*Problem statement*
Tally up the lines in the material where the word "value" appears, then give the total and nothing else.

*Information shown*
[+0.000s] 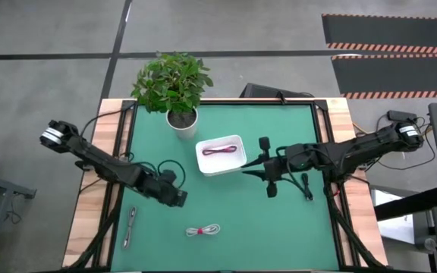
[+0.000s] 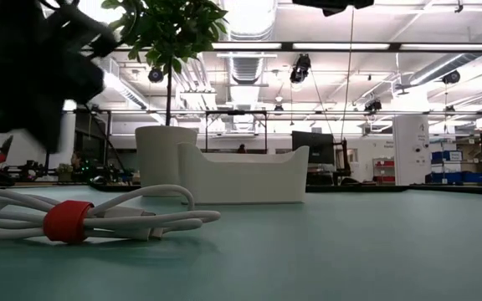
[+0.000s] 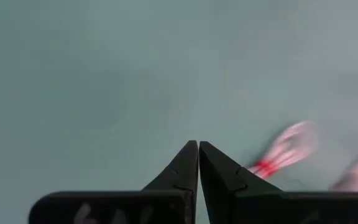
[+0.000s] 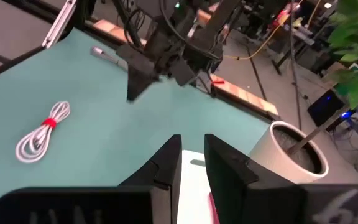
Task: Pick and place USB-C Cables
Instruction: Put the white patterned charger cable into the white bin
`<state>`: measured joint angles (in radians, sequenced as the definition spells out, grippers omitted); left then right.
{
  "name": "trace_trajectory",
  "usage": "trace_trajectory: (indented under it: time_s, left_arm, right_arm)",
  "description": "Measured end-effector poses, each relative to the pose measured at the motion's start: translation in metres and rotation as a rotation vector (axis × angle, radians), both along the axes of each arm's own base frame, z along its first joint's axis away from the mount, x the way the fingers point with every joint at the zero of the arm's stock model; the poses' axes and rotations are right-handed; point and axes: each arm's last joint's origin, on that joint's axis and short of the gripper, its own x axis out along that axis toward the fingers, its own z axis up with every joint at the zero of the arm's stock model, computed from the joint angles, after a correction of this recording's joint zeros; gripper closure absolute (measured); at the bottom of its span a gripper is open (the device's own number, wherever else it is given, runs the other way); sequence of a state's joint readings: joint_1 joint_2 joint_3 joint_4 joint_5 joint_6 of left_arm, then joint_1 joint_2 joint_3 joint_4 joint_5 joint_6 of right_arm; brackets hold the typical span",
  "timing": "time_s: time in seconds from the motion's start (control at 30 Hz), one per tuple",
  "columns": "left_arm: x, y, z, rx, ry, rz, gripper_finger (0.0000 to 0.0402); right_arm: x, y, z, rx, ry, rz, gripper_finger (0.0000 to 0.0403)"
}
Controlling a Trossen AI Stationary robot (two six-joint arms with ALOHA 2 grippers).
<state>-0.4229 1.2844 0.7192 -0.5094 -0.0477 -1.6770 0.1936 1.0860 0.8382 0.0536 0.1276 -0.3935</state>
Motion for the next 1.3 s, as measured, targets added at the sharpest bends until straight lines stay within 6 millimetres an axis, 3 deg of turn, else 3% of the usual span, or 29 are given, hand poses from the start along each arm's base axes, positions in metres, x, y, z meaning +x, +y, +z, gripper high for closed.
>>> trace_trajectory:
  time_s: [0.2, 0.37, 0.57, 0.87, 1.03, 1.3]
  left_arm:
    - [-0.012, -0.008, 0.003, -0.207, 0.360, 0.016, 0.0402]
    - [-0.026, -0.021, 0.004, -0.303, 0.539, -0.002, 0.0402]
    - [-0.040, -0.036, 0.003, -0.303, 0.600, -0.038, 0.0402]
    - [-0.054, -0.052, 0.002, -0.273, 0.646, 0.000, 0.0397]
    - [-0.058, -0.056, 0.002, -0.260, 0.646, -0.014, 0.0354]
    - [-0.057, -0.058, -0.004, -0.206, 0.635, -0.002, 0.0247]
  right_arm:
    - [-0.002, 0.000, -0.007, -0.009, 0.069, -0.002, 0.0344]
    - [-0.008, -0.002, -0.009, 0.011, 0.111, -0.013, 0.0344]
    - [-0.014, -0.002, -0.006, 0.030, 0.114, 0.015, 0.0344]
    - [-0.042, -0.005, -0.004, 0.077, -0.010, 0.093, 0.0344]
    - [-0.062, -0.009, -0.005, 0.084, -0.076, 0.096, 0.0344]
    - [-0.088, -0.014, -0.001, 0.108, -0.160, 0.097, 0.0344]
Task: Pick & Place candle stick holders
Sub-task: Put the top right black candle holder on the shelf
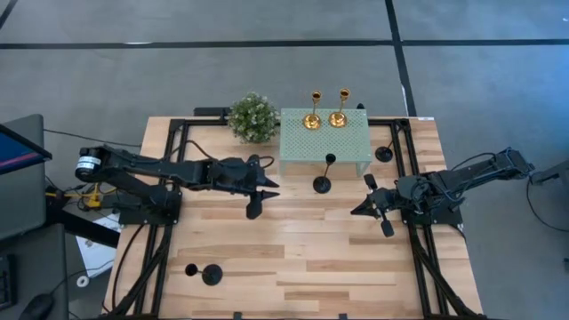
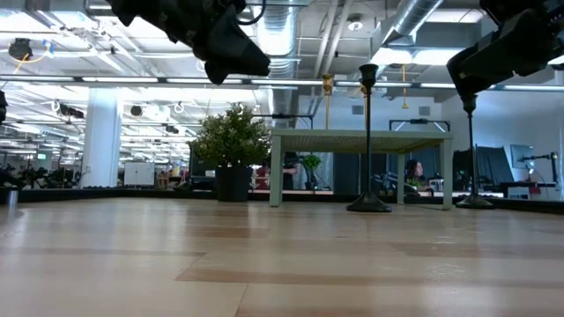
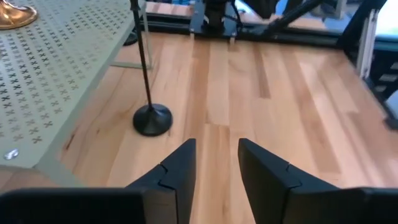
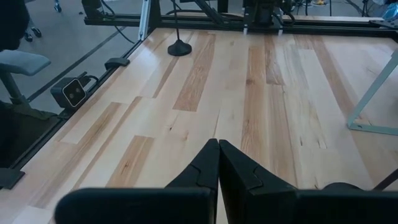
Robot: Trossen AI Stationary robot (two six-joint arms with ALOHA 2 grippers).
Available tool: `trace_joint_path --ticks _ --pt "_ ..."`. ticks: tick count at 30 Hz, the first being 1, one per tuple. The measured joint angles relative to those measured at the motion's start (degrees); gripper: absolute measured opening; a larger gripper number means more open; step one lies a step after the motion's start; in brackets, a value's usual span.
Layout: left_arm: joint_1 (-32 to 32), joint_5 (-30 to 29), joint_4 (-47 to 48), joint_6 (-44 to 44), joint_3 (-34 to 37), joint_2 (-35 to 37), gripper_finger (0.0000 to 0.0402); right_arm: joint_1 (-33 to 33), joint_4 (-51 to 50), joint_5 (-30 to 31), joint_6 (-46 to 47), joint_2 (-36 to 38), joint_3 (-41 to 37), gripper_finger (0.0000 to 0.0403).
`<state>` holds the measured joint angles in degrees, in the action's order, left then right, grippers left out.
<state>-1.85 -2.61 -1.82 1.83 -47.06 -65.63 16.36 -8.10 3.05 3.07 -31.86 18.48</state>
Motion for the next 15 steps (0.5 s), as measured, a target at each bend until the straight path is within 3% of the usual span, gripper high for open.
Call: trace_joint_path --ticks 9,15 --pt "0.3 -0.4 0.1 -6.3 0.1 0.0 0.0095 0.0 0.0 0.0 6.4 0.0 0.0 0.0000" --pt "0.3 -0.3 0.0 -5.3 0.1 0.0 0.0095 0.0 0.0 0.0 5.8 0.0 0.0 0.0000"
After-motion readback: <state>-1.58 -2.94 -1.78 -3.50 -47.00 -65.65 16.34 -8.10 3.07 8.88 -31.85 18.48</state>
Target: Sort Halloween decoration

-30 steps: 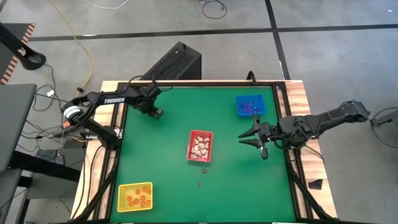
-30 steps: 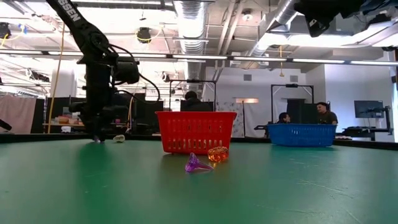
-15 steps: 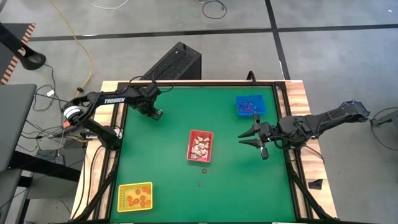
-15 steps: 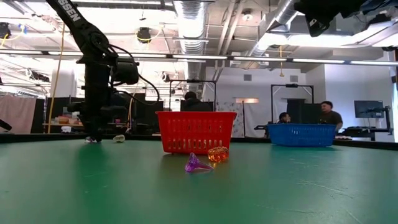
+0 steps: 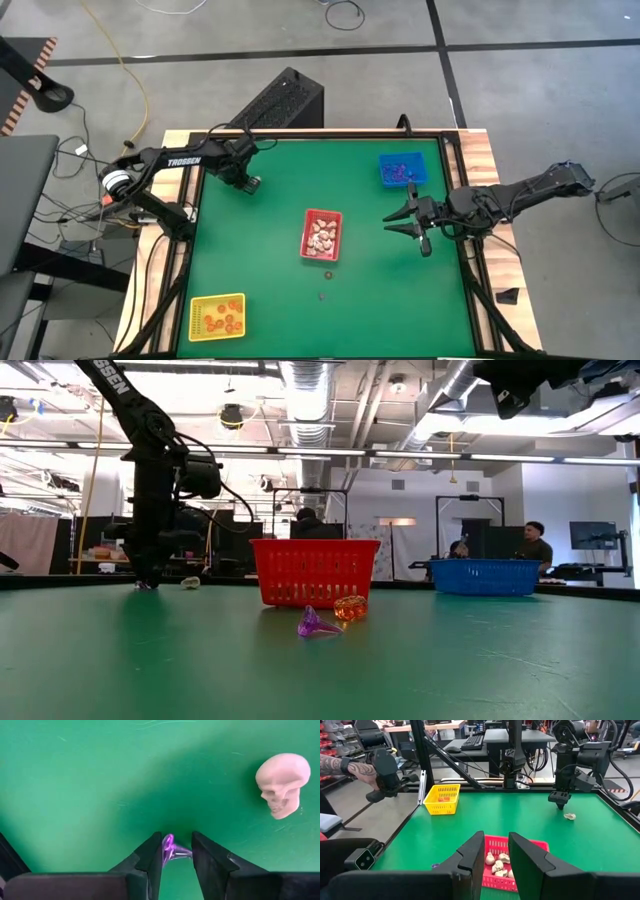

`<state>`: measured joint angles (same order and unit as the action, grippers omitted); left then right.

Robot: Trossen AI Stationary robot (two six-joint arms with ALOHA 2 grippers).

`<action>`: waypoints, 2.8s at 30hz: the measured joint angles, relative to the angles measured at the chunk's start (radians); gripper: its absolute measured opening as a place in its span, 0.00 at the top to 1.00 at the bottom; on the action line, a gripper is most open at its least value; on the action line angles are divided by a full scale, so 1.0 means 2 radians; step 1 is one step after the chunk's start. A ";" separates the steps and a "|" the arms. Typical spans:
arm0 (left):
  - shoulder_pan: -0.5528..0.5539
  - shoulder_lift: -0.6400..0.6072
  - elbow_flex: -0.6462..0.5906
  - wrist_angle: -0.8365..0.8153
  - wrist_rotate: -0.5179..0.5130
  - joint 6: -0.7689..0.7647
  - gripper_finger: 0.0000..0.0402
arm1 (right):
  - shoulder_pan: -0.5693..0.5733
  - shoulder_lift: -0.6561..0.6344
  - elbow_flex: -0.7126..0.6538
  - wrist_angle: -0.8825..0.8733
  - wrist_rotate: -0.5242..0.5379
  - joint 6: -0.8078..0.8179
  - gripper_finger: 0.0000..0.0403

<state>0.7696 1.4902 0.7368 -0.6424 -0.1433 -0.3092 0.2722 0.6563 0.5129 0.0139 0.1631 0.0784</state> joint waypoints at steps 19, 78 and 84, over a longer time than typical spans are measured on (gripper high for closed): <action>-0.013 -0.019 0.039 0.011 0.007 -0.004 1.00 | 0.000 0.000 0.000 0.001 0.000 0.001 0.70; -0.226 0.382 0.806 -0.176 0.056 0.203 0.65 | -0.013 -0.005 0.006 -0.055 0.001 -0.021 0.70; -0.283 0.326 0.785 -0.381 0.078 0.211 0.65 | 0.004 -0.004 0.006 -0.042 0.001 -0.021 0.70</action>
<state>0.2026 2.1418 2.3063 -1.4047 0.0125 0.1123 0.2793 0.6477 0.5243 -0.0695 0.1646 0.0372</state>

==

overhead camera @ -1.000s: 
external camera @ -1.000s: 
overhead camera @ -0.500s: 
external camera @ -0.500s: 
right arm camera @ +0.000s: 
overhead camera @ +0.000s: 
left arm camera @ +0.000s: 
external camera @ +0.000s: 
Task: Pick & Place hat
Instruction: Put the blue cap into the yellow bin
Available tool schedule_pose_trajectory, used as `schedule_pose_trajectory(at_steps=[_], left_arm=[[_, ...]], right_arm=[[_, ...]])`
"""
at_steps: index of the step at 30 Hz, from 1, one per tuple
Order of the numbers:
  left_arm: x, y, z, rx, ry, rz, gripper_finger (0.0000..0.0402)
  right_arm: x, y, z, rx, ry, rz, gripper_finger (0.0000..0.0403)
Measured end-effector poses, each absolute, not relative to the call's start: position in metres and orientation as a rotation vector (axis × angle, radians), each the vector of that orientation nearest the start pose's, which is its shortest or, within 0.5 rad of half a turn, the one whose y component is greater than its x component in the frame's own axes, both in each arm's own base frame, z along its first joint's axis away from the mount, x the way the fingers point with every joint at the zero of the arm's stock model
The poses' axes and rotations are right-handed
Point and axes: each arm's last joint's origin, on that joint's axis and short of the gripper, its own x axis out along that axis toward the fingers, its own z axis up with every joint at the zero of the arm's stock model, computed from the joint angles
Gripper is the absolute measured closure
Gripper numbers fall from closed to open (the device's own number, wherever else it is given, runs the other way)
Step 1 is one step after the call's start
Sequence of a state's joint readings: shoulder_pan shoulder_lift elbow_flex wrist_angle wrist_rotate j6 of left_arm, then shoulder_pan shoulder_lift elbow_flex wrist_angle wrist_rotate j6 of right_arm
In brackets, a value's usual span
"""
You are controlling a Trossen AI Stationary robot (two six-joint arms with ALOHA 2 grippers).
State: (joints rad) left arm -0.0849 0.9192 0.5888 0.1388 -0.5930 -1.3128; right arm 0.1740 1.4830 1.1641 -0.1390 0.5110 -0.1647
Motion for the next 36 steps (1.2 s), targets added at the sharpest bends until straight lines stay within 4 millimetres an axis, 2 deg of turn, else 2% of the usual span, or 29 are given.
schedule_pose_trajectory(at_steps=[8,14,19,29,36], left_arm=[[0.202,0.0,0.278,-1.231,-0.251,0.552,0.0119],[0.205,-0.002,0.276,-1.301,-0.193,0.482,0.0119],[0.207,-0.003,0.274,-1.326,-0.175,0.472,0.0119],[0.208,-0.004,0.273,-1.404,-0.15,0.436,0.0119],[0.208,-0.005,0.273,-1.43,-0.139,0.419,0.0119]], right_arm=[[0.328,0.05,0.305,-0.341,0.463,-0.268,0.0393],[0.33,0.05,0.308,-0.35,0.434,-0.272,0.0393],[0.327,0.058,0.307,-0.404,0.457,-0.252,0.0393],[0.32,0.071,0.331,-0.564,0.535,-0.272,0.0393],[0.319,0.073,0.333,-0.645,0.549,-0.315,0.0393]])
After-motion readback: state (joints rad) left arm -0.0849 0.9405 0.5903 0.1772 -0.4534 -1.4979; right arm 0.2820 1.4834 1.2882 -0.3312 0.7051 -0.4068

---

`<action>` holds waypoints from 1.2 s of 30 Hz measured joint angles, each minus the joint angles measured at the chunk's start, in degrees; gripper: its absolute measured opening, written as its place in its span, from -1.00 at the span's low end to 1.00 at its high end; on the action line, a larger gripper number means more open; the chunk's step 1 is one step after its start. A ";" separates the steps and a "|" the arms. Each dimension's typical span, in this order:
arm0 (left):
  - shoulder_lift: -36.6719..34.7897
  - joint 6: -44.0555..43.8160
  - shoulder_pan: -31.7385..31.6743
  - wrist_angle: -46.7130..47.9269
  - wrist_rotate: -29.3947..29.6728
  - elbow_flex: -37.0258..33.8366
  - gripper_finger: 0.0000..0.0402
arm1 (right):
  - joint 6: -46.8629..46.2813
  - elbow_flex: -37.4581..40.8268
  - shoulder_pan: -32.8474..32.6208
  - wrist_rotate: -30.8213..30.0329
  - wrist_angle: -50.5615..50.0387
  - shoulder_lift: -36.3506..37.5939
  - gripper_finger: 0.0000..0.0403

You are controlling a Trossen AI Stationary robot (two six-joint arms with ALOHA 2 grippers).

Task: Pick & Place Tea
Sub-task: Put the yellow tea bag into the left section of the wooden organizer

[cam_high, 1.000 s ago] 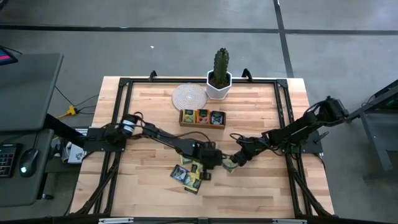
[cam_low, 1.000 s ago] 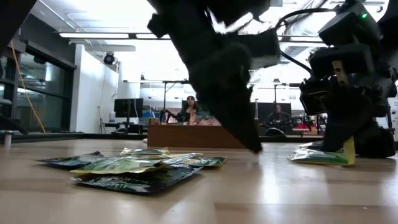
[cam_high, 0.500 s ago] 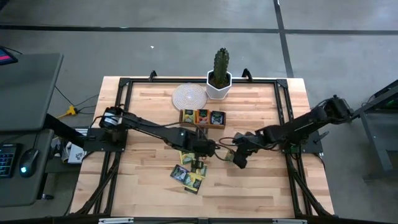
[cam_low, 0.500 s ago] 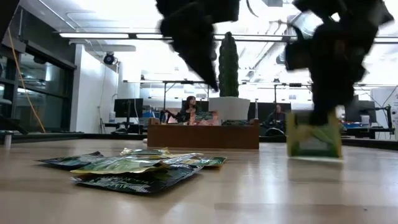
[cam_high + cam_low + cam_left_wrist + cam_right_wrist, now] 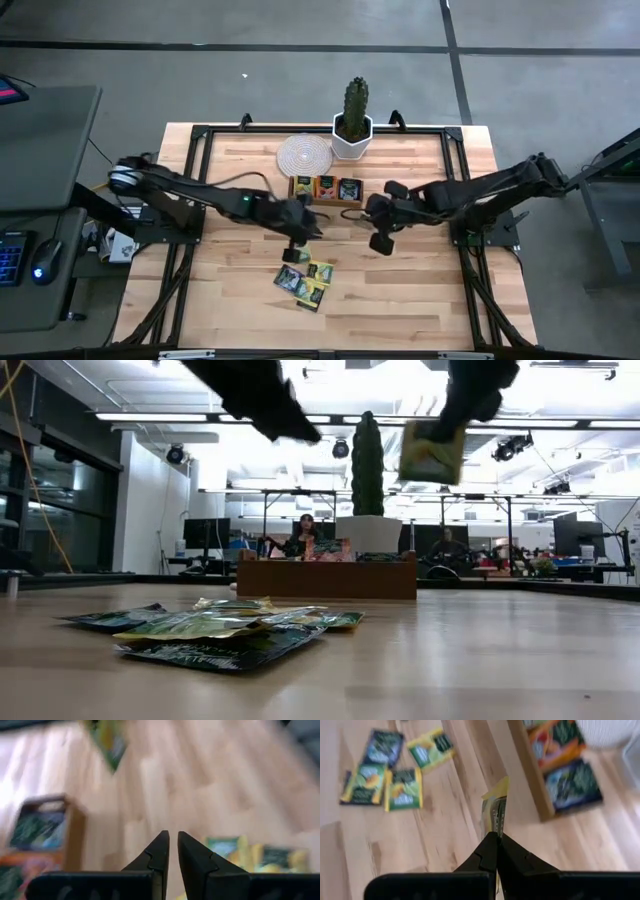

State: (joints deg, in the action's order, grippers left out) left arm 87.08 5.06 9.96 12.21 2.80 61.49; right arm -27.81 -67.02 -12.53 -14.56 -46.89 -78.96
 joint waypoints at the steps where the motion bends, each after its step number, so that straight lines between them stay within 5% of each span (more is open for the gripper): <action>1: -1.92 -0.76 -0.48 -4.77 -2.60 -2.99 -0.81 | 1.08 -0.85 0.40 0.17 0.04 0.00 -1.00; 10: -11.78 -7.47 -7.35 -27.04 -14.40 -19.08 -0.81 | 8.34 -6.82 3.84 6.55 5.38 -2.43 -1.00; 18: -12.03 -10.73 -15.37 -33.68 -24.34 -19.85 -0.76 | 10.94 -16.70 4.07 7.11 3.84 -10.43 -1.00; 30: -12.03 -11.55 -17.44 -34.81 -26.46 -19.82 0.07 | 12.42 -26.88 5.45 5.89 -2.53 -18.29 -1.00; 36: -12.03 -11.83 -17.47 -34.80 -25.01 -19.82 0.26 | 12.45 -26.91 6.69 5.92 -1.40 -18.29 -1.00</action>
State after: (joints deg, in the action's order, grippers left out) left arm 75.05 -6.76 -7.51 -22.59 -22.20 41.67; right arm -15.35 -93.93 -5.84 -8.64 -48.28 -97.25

*Your solution*
3